PROMPT » In the entries that follow, how many lines contain "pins"? Answer with the number only.

Source records:
┄┄┄┄┄┄┄┄┄┄┄┄┄┄┄┄┄┄┄┄

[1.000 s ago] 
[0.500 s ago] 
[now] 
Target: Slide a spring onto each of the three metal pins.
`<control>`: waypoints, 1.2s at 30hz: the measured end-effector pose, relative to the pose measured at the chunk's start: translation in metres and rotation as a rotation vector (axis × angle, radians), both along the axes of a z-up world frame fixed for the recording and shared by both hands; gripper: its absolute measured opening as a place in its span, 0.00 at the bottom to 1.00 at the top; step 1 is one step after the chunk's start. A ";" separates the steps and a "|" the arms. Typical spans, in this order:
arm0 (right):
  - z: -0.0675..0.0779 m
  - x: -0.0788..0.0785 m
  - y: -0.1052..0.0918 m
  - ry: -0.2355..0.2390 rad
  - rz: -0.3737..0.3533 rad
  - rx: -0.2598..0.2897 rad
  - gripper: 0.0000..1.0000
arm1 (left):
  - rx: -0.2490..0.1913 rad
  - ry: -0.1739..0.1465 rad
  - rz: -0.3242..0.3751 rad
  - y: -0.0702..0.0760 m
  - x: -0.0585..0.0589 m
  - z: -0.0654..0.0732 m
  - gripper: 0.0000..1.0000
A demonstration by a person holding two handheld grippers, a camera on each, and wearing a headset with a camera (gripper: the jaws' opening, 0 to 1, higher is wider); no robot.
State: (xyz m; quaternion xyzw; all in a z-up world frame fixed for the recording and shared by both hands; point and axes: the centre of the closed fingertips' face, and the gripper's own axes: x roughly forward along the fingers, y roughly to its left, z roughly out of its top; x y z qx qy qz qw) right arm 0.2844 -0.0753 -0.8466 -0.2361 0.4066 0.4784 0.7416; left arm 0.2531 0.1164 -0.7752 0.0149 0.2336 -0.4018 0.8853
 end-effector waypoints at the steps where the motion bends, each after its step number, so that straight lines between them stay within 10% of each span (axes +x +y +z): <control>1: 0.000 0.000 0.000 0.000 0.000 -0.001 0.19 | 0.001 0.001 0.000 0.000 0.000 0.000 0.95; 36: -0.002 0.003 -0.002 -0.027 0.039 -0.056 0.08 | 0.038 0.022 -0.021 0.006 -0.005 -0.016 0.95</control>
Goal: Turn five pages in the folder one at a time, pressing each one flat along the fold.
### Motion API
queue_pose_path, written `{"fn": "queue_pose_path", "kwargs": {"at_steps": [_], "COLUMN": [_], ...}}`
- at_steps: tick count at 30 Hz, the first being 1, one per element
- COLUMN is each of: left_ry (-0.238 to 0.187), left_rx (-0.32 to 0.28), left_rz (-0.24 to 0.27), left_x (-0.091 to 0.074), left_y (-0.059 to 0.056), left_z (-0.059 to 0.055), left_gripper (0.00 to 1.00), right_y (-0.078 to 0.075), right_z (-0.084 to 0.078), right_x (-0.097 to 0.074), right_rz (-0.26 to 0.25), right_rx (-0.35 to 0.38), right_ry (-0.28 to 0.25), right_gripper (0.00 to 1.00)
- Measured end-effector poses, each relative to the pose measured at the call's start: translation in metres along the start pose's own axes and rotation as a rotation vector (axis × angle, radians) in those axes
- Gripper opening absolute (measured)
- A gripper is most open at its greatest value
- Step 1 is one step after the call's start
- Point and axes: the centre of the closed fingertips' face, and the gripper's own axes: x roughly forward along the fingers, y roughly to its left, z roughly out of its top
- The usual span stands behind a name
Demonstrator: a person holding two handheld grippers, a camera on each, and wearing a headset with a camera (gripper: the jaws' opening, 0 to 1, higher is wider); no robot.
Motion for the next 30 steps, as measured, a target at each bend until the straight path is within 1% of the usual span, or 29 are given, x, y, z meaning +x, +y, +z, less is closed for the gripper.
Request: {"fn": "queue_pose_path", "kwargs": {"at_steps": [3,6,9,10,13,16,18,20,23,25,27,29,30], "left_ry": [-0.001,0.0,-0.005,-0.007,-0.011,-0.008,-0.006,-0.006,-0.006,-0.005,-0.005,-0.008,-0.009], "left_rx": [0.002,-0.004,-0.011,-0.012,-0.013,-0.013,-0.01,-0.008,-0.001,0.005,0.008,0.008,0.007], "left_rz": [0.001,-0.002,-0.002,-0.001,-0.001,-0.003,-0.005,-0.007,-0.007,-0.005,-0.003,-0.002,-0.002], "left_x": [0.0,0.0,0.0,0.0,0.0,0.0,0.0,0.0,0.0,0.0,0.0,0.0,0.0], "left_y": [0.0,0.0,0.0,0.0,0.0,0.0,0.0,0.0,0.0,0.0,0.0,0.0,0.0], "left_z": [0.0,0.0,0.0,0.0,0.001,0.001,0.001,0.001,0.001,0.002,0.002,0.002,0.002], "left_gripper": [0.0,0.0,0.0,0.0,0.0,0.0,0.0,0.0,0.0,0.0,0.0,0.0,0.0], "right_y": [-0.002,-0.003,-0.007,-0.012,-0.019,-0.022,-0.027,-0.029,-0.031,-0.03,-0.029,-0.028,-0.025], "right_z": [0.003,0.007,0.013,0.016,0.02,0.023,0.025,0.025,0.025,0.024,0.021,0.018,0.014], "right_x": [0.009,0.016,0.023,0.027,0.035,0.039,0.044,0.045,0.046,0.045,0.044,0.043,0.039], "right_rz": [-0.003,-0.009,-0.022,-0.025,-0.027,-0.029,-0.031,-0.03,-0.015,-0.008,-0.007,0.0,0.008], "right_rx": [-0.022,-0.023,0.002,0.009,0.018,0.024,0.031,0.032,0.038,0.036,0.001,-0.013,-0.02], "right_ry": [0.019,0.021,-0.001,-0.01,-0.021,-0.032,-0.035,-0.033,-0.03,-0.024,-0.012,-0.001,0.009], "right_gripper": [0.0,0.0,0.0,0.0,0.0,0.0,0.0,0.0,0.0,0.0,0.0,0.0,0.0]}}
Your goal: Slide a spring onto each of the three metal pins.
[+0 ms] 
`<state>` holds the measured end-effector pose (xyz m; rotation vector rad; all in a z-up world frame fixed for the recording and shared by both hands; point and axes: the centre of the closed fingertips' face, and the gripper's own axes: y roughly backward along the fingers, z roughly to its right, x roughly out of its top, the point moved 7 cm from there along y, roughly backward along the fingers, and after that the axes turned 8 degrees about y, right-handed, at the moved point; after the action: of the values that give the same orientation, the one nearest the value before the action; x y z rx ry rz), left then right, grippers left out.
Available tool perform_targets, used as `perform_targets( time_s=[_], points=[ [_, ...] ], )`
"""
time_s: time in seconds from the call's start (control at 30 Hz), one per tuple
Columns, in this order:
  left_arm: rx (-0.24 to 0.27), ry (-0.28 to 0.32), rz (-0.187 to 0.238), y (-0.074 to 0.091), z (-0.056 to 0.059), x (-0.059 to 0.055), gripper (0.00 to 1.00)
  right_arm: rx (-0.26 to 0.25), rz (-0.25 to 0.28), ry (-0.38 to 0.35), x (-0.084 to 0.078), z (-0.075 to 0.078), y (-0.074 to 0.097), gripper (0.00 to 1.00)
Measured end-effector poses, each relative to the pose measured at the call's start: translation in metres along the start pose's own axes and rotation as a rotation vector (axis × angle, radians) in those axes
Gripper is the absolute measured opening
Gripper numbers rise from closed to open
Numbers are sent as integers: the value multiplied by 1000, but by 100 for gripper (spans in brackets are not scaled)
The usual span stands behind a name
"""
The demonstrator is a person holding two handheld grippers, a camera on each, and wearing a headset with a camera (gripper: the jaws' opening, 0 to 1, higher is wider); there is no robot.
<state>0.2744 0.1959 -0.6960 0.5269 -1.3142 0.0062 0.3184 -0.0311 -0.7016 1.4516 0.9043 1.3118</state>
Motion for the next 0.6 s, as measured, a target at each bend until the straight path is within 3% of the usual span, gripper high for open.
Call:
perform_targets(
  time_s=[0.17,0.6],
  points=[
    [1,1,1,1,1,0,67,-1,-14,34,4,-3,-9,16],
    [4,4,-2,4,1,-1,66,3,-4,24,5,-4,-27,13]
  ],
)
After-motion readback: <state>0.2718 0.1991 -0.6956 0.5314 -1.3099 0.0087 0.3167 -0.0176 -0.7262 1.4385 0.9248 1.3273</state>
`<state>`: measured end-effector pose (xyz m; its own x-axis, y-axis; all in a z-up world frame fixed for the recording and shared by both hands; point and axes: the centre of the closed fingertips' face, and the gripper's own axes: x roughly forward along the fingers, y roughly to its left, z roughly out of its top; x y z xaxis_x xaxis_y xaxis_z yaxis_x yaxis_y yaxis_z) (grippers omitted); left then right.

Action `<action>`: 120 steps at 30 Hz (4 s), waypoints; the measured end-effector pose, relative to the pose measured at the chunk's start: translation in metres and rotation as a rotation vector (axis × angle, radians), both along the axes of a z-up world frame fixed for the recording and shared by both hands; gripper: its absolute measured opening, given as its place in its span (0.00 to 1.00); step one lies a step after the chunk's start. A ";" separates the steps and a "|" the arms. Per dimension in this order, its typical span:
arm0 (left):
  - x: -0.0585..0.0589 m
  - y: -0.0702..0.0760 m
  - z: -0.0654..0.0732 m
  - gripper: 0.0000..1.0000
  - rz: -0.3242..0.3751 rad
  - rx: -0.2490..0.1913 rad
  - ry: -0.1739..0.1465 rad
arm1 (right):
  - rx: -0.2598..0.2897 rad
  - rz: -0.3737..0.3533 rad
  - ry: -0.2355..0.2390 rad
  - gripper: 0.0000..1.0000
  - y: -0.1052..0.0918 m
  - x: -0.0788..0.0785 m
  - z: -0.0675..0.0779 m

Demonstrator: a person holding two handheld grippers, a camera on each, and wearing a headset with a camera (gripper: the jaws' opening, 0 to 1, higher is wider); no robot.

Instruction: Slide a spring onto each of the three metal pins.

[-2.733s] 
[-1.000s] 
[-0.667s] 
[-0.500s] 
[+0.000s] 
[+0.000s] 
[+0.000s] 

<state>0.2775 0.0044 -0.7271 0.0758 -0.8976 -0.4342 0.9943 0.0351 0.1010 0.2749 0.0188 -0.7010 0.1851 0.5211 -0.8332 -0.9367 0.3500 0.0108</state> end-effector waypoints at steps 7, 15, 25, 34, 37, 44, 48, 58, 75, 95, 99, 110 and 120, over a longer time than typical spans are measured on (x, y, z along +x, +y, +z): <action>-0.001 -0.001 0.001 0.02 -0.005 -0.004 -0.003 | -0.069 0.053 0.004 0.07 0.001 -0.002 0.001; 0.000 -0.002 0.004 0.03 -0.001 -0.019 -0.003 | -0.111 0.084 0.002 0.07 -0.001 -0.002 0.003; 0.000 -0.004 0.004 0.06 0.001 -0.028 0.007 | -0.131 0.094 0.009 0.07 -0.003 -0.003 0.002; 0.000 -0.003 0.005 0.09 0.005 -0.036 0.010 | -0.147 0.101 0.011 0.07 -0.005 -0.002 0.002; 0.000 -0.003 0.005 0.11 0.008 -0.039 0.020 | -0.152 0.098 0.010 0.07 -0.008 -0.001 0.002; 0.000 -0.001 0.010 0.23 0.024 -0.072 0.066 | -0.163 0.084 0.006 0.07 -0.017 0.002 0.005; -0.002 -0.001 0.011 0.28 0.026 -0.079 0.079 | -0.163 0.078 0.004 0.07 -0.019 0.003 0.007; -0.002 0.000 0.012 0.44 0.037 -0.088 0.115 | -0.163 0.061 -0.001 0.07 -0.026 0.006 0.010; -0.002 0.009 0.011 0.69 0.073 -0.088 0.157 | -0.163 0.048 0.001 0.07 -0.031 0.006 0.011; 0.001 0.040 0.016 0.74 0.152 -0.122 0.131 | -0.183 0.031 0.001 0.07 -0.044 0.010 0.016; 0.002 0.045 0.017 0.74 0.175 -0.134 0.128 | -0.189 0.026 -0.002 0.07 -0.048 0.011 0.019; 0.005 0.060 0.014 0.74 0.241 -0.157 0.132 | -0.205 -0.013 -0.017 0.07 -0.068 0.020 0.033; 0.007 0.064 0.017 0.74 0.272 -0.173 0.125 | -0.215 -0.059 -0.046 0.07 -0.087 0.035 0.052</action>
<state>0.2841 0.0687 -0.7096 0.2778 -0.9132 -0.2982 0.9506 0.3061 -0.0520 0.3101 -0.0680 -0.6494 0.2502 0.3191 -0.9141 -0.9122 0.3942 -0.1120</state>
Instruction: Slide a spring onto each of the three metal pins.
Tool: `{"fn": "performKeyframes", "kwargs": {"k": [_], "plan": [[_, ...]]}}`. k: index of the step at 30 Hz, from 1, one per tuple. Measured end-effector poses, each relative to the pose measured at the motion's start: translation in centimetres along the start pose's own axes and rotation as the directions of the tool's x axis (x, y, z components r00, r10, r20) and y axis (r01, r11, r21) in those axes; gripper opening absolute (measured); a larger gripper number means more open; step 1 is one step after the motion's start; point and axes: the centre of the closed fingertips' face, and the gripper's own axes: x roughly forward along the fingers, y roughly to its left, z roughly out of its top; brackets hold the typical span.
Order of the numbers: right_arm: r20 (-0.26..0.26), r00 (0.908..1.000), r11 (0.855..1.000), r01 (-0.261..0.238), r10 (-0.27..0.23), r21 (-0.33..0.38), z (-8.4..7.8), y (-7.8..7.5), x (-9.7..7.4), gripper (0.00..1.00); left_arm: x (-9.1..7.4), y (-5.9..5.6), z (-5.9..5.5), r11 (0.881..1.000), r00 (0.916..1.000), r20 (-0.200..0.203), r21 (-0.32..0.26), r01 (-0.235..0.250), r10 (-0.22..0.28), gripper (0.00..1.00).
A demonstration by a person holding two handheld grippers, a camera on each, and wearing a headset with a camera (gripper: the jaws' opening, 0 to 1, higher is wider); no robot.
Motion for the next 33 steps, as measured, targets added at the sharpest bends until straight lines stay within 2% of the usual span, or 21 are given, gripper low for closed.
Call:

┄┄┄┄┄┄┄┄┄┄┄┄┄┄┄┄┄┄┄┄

WRITTEN RESPONSE » 4